Once a hacker knows p and q, it is very easy to generate the other variables. Yes, it is rather easy for a computer to multiply p and q to generate n, but RSA works due to the processing power needed to compute the two prime factors from n. Some have tried to determine the factors from Φ = (p-1)(q-1), but even that is too complex.
Quantum computing works because superposition causes all bits to simultaneously represent all their possible values at the same time rather than standard computing which requires a somewhat trial-and-error approach to compose the ideal configuration of bits for a cryptography algorithm. Kleinjung et al. in 2009 cracked the RSA-768 key only after 2000 hours of operations spread across parallel computers.
Post-Quantum Cryptography
After there is significant development on quantum computing, it is very likely that public key ciphers, such as RSA and DSA, will break and be no longer secure. Even if we increase the size of RSA keys to 3072 or 4096 bits, it can still be broken using optimized superposition, and then manipulating quantum bits using entanglement.

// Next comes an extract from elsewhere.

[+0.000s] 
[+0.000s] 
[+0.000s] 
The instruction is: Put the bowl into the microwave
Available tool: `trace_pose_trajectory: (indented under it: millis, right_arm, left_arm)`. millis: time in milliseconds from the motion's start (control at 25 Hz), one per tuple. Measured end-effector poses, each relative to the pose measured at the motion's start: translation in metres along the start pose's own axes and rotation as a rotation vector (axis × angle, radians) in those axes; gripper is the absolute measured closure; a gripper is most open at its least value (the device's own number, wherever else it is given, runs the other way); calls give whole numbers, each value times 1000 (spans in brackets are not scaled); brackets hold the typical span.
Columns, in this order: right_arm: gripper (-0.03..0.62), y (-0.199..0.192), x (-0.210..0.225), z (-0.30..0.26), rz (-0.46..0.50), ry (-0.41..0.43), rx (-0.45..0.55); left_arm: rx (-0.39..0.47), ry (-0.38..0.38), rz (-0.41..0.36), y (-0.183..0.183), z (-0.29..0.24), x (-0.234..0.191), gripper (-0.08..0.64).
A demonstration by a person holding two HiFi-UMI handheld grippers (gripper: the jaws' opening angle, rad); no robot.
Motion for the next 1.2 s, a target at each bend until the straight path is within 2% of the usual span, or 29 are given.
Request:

However, SHA-2 and SHA-3 use secure hash functions to encrypt the data; it will get impacted by quantum computing, but this won’t be much of an effect. In fact, we would just need to increase the size of the output to make it more secure as needed. One of the most common types of encryption, AES, uses symmetric keys and block-based shifting to encrypt its data. It has been trusted and used by the US government to protect data; even AES 256 is uncrackable using standard brute force strategies, unlike other simple block ciphers such as DES-56 which can be cracked in less than a day.
Quantum technology is still in development; IBM’s 127 qubit Eagle quantum machine doesn’t even have the full number of bits to store a RSA 2048 key. However, development is exponentially growing in the quantum computing field, as even companies are still exploring abilities of quantum computers, as well as subatomical particles to use as qubits. Encryption itself is also evolving, with more servers and users exploring complex block-based and hash function ciphers. As long as your password is long, and filled with a combination of special characters and mixed-case letters, future encryption algorithms would make it secure against quantum computers trying to crack the encryption used.